During the open locker room period, Gutekunst walked in briefly and quietly looked out over the football-shaped space. Executive vice president and director football operations Russ Ball brushed briskly through, his face down in his phone. Co-director of player personnel Jon-Eric Sullivan also moved through, seemingly lost in thought.

After Murphy had spoken to McCarthy, Gutekunst sought out Joe Philbin, who was ushered up to the same office and informed by Murphy that he would be the interim head coach. Philbin then spoke to McCarthy in an emotional moment between longtime friends.

“You come back here and you want to be part of the solution,” Philbin said Monday. “You want to help a guy that’s been a great man, he’s been a great coach, been a friend, and you feel like you let him down.

“You know, I know how he feels. I’ve been through it. It’s not fun.”

At that point in the early evening, cornerback Kevin King was already home, watching television when the phone rang -- the voice on the other end telling him the only NFL head coach he has played for was fired.

At 6 p.m. sharp, the team announced that McCarthy had been let go.

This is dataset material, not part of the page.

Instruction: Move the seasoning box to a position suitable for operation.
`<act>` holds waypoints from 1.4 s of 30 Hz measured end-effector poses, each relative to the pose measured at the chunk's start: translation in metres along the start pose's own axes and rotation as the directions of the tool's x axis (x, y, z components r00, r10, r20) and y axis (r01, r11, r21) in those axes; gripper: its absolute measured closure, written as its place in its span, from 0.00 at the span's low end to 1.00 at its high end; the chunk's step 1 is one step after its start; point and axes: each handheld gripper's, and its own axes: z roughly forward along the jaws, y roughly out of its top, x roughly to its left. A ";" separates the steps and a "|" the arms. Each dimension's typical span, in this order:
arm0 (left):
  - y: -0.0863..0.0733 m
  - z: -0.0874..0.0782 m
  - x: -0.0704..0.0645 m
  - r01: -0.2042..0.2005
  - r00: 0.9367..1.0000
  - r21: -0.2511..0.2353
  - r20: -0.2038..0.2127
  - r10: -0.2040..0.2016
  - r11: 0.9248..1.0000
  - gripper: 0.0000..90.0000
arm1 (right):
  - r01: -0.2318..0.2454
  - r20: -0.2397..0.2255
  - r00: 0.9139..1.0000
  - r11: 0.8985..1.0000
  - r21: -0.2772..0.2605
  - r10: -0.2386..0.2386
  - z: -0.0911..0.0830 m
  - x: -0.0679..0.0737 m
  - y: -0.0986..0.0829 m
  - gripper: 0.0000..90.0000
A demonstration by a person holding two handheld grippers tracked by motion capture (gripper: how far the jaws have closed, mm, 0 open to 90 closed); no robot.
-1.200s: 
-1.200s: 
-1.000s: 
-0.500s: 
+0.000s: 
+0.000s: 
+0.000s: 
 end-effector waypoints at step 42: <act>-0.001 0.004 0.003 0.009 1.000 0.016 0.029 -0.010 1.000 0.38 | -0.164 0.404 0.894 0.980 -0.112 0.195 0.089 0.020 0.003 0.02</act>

King then saw the news alert come across his screen. Davante Adams said he got a message from a friend and then saw the news alert. Randall Cobb pantomimed holding his phone in his right hand and looked down at it. David Bakhtiari’s phone similarly exploded. Aaron Rodgers was with family at home, celebrating his birthday, and said he also learned of it when the world did. Lane Taylor’s wife, Kasey, saw it and informed him – and he didn’t believe it. Bryan Bulaga saw the news crawl across the late afternoon football game he was watching.

“I think we were all surprised last night,” Rodgers said. “There was a great deal of frustration about the performance individually and collectively as a squad, losing a game we should’ve won, and surprised about the timing. But, again, those are decisions that Mark is making with Brian’s help, and we’re just going to keep on moving forward.”

A source said McCarthy was inundated with calls and texts of support from former employees, family members and people with Packers connections.

On Monday, Murphy did not want to put a hard date on when he came to the realization that McCarthy’s time had indeed run its course, only that it had been a thought for some time as he hoped the team could somehow scratch out a key victory to change the course of the season.

“Knowing that we’re going to make a change, in my mind, it’s best for the organization to make the change now rather than waiting to the offseason,” Murphy said. “The process of hiring a coach is a competitive process. It gets us into the market earlier.”

And if Crosby’s field goal had drifted to the left and through the uprights, as he thought it would, and the team went on to win in overtime?

“That's a hypothetical, but we did not play well,” Gutekunst said. “To lose to a 2-9 team at home, a team from Arizona in a dome, that was not a good performance.

“I think, in my mind, it made clear that we needed to make a change.”

Tom Silverstein of the Milwaukee Journal Sentinel contributed.